Siyasal İslam’ın yeniden inşa etmeye çalıştığı toplumda kadın düşmanı söylemlere her gün bir yenisi ekleniyor. Kadınlar için yaşamsal öneme sahip olan İstanbul Sözleşmesi'nin iktidar eliyle ortadan kaldırılmaya çalışıldığı günümüzde, kadına yönelik şiddet ve cinayetler artıyor.

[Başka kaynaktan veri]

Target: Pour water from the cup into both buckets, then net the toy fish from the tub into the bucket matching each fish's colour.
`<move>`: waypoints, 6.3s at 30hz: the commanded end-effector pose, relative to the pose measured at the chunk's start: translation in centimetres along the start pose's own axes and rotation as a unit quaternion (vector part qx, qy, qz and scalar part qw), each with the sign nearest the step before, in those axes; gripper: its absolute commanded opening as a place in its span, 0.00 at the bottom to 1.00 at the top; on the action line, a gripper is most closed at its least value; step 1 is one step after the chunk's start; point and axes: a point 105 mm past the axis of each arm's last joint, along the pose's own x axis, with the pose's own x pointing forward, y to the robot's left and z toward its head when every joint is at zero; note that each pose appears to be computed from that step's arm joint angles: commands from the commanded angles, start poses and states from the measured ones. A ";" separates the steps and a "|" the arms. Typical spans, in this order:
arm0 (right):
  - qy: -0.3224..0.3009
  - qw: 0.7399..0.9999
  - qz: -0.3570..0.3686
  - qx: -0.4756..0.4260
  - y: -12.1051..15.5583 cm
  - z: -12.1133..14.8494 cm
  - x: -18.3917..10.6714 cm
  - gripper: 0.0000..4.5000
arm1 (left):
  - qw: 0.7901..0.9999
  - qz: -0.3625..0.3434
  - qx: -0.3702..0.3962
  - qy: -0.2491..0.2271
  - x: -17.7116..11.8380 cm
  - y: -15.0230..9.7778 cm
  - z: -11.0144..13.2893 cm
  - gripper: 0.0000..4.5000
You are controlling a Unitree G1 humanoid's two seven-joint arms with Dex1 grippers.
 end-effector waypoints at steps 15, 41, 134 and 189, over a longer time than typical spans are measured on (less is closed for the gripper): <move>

Ekonomik krizin giderek derinleşmesi kadınları yoksullaştırarak, güvencesiz bir gelecekle baş başa bırakıyor. Emek piyasalarındaki cinsiyetçi rol dağılımı nedeniyle her an işini kaybetme korkusuyla yaşayan kadınlar ise düşük ücretler ve uzun çalışma saatlerini kabul etmek zorunda kalıyor, mobbinge maruz bırakılıyor.

YÖK ve MEB, toplumsal cinsiyet eşitliği kavramını müfredattan çıkarıyor, üniversitelerde Kadın Çalışmaları Merkezleri’nin adları değiştiriliyor. Gericileştirilen eğitim sisteminde çocuklar Ensar karanlığına itiliyor.

Diyanet, yayımladığı ‘kamu spotu’ ile kadını köleleştiriyor, yetmezmiş gibi “Bizim medeniyetimizde kadın görevini, erkek görevini yapacak” şeklinde savunma yapıyor.

Nasıl giyineceğinden, doğurmasına kadar kadınlığa yönelik saldırıların bu denli arttığı Türkiye’de kadınlar, "Yaşamak istiyoruz özgür ve korkusuz" diyerek sokağa çıkıyor. Nar Kadın Dayanışması, bugün saat 17:00’de; şiddete, geleceksizliğe karşı özgür ve korkusuz sokaklar için tüm kadınları birlikte haykırmaya Kadıköy Bahariye'ye çağırıyor.